I may not be young by any standards but those of the elderly, but I’ll play with my perpetual youth every day. It’s a good way to keep sane.

National Mason Jar Day

John Landis Mason – no relation to John Landis, director of Animal House, but it’s an interesting coincidence – died in poverty in a New York tenement house in 1902. 44 years earlier, he was the darling of the jar set, having patented a wide-mouth fruit jar with a threaded screw-cap. Everyone was using these things. The Supreme Court ultimately decided Mason had abandoned the patent, and by the late 1870s he was making no additional money from it. Yet still we see those jars today, and many of them bear his name and the patent date of November 30, 1858.

It’s an outlier in free market history, I’m sure, for an inventor’s name to be so closely tied to his product 162 years later, yet the guy died in poverty. He also came up with the world’s first screw-top salt shaker too, but we don’t call those Mason shakers.

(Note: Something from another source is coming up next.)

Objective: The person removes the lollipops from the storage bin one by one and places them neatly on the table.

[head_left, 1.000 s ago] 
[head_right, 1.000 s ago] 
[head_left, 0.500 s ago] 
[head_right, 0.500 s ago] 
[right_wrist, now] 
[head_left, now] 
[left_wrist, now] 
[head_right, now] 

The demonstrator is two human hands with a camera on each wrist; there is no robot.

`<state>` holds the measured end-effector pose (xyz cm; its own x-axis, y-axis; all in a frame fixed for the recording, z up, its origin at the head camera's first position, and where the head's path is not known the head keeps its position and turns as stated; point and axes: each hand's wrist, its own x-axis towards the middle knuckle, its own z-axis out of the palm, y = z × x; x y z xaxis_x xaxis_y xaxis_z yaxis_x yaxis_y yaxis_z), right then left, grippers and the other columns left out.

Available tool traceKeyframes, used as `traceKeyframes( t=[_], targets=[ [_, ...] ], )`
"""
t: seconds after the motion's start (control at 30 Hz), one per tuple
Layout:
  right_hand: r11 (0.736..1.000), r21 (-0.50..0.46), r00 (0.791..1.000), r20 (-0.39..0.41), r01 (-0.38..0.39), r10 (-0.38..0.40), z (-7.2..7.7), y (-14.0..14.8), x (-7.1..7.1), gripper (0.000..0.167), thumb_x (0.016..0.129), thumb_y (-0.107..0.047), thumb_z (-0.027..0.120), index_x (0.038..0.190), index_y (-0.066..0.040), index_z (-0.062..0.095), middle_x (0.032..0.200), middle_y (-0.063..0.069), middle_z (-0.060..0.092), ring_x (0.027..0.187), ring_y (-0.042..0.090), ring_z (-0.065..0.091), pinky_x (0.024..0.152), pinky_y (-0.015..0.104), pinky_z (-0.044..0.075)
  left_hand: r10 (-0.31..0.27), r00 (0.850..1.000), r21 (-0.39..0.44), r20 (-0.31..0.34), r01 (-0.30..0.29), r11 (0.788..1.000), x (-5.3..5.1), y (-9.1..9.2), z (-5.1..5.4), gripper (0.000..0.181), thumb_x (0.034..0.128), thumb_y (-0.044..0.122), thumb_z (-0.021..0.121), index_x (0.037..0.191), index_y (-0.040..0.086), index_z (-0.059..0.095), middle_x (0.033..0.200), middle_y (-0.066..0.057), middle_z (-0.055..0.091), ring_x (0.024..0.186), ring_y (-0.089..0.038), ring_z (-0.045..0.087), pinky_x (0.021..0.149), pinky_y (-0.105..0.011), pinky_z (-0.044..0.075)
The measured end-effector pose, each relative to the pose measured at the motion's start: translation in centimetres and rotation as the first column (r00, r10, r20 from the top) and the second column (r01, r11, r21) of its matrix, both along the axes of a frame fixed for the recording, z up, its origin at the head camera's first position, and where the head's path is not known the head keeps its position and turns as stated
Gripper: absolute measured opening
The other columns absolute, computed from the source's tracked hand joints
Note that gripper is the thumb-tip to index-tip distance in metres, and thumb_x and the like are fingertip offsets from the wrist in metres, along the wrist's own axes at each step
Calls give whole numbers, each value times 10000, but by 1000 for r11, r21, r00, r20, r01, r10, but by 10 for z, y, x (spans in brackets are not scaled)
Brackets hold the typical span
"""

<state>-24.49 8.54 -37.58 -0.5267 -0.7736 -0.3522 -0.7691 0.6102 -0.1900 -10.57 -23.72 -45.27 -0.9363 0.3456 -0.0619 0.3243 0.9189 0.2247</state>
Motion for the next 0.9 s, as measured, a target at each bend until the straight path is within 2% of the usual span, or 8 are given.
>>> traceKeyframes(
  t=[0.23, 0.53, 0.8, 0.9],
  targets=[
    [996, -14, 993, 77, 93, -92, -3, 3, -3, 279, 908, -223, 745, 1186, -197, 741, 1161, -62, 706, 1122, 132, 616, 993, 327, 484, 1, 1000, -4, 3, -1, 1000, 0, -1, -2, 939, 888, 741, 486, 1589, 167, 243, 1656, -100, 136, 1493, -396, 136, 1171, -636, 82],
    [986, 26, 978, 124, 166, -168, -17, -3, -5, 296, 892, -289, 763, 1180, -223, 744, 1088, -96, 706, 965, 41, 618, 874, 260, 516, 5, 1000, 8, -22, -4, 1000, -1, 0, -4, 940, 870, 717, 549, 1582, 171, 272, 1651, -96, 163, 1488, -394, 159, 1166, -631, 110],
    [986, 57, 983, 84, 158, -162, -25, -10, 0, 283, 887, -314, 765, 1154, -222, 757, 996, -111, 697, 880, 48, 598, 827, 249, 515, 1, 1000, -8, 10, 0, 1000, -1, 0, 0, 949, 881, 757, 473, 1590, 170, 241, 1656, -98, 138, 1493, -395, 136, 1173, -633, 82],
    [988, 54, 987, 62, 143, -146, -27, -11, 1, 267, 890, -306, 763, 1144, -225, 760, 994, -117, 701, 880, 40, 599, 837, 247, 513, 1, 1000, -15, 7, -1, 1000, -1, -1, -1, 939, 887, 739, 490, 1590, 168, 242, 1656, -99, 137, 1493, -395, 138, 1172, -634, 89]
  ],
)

Pictured above is my preferred water glass – a plastic Mason jar replica that won’t break when I sleepily knock it off my bedstand (and yes, that has happened). I took some hearty sips and toasted the man who made it all possible.

The first of the month is usually a pretty packed day, but this one accurately foretells of a manageable December: busy, but not insane. Here’s what’s up for today:

  • National Pie Day. Very generic, and we are not without a pie to do it justice.
  • National Eat A Red Apple Day. A very specific celebration with the instructions right in the title. I love those.
  • National Day of Giving. Not Thanksgiving, just plain old giving. Not a bad sentiment for a day.
  • World Trick Shot Day. I’d hoped to hit a pool hall today to try to invent some sort of trick shot, but given that I’m Covid-stranded, that won’t happen.
  • National Christmas Lights Day. The day when it becomes truly acceptable to mount and light up your decorations.
  • Day Without Art. Why on earth would we do this?
  • Wear A Dress Day. Jodie will have to do this one, as none of my dresses fit my full figure anymore.
  • Rosa Parks Day. Certainly someone worth celebrating.